Exercise brief:
Lift out, unaltered, the lines of the material below between the line holding "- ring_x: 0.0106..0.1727" and the line holding "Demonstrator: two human", counting both.
*** Opening of Records for processing ***
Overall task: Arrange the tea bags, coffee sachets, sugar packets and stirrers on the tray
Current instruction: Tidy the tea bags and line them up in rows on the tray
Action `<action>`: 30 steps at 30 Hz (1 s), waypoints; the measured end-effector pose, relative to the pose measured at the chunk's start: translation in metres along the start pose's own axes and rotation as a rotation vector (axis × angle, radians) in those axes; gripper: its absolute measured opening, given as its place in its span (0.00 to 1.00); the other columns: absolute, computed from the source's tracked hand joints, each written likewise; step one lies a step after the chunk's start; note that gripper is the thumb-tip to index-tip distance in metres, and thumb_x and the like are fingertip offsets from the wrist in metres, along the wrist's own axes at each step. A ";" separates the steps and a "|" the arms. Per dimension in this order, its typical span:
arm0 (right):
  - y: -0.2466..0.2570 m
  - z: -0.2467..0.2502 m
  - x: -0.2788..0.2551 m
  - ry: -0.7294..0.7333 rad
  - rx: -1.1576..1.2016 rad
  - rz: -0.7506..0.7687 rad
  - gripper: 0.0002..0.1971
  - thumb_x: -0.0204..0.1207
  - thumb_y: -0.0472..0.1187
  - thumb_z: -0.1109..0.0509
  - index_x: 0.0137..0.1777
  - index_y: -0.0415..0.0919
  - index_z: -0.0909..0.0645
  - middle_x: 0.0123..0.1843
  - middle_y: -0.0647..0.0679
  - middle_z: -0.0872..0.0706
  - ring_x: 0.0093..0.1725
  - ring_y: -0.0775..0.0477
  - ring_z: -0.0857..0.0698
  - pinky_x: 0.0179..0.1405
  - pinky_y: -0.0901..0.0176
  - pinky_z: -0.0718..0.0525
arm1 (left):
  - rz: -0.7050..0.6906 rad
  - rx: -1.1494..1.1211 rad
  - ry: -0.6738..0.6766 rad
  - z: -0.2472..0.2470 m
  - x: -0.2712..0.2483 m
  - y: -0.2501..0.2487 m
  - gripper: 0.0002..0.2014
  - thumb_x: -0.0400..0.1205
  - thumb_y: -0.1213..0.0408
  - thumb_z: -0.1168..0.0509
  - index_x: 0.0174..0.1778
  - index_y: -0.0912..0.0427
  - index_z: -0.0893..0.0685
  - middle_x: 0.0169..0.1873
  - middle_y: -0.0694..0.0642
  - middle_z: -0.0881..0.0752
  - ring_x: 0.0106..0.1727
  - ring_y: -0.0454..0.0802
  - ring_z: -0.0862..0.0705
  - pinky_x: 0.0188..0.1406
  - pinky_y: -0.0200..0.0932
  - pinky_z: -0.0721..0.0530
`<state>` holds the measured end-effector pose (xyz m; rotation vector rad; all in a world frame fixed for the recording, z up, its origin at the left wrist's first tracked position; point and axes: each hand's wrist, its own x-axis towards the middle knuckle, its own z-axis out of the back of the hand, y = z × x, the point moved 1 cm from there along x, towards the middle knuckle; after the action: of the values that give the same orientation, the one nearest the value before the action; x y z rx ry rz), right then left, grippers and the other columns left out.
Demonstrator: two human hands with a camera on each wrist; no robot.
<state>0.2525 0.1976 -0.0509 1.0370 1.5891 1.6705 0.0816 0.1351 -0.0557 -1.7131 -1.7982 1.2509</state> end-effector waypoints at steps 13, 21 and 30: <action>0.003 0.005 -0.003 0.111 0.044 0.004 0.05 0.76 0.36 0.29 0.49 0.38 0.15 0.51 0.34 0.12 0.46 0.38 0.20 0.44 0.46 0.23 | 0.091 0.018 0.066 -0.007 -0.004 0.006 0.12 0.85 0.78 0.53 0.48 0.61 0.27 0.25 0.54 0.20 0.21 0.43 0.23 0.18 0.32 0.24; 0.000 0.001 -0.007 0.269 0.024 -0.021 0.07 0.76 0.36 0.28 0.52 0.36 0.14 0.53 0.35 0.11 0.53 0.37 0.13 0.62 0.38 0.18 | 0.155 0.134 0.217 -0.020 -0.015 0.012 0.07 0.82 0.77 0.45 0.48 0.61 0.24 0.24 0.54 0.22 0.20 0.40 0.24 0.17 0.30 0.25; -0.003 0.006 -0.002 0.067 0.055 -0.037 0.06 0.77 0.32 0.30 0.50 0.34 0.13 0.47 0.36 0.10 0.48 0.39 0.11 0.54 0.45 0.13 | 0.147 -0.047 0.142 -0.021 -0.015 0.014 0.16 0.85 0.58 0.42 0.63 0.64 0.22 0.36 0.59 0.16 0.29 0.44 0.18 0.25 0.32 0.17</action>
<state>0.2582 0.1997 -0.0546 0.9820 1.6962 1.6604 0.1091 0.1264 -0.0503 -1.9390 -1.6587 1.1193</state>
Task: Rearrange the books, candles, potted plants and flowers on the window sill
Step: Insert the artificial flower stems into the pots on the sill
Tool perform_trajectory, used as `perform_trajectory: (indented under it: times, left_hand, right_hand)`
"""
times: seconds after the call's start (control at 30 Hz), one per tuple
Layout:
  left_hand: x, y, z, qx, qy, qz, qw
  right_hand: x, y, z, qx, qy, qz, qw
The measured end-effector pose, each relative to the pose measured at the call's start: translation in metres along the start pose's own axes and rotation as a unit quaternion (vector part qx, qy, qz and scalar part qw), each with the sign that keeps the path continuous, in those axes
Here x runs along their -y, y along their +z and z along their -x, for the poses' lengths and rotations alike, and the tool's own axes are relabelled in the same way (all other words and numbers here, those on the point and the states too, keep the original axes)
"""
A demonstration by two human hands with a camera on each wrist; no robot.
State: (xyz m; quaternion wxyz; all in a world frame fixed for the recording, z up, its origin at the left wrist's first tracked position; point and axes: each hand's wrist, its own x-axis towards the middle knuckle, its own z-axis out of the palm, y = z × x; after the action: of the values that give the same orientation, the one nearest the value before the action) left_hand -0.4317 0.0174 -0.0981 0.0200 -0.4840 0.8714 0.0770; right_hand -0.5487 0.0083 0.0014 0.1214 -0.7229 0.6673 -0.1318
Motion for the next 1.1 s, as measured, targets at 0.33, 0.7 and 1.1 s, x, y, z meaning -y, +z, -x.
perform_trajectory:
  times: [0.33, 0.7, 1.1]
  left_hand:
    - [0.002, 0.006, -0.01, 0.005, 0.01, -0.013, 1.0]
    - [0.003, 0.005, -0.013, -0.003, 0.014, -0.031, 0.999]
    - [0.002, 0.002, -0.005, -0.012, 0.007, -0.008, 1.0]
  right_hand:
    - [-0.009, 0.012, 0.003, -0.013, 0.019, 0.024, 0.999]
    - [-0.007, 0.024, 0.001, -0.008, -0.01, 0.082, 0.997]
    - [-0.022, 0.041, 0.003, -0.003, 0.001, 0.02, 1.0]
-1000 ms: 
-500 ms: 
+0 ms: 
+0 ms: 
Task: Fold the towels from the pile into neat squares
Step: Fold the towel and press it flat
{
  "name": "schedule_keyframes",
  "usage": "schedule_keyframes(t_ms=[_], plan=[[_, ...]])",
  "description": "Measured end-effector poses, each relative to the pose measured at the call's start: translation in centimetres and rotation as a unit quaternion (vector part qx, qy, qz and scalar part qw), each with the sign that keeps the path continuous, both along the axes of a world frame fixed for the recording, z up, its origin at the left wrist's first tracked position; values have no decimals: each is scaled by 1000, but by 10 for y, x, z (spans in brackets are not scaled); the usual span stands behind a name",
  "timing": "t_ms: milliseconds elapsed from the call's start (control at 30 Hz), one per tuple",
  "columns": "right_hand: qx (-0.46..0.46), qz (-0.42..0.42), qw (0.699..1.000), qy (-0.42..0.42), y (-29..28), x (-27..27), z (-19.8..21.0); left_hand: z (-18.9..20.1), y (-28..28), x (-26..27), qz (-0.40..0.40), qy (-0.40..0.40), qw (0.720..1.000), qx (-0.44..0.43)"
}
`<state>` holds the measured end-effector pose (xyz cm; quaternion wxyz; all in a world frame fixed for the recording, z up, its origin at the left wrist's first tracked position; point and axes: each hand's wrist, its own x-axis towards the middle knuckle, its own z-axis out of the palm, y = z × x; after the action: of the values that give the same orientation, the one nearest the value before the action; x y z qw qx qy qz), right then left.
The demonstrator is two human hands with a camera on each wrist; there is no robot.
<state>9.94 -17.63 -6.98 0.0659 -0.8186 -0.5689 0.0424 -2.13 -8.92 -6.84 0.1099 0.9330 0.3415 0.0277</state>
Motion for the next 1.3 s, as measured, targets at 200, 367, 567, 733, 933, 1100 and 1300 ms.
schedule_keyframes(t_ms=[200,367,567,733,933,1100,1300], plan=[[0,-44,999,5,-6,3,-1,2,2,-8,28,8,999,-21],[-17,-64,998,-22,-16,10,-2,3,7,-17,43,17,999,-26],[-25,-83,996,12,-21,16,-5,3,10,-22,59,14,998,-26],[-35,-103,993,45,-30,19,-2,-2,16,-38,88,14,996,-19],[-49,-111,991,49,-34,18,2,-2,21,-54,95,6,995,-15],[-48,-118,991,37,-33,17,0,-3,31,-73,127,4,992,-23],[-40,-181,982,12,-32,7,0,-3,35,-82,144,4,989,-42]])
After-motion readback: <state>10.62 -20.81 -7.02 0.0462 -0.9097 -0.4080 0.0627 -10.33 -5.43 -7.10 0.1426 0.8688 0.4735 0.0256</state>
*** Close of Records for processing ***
Output for this exercise:
  - ring_x: 0.0106..0.1727
  - ring_y: -0.0454..0.0802
  - ring_z: -0.0862..0.0705
  - pinky_x: 0.0188..0.1406
  - pinky_y: -0.0200..0.0932
  - pinky_z: -0.0721..0.0530
`<state>` holds the measured end-effector pose (xyz m; rotation vector rad; all in a world frame fixed for the recording, z up, its origin at the left wrist's first tracked position; point and axes: each hand's wrist, its own x-axis towards the middle knuckle, its own z-axis out of the back of the hand, y = z × x, the point moved 1 cm from there along x, towards the middle knuckle; after the action: of the values that give the same orientation, the one nearest the value before the action; x y z rx ry rz), right then left, grippers and the other columns left out.
Demonstrator: two human hands with a camera on each wrist; no robot.

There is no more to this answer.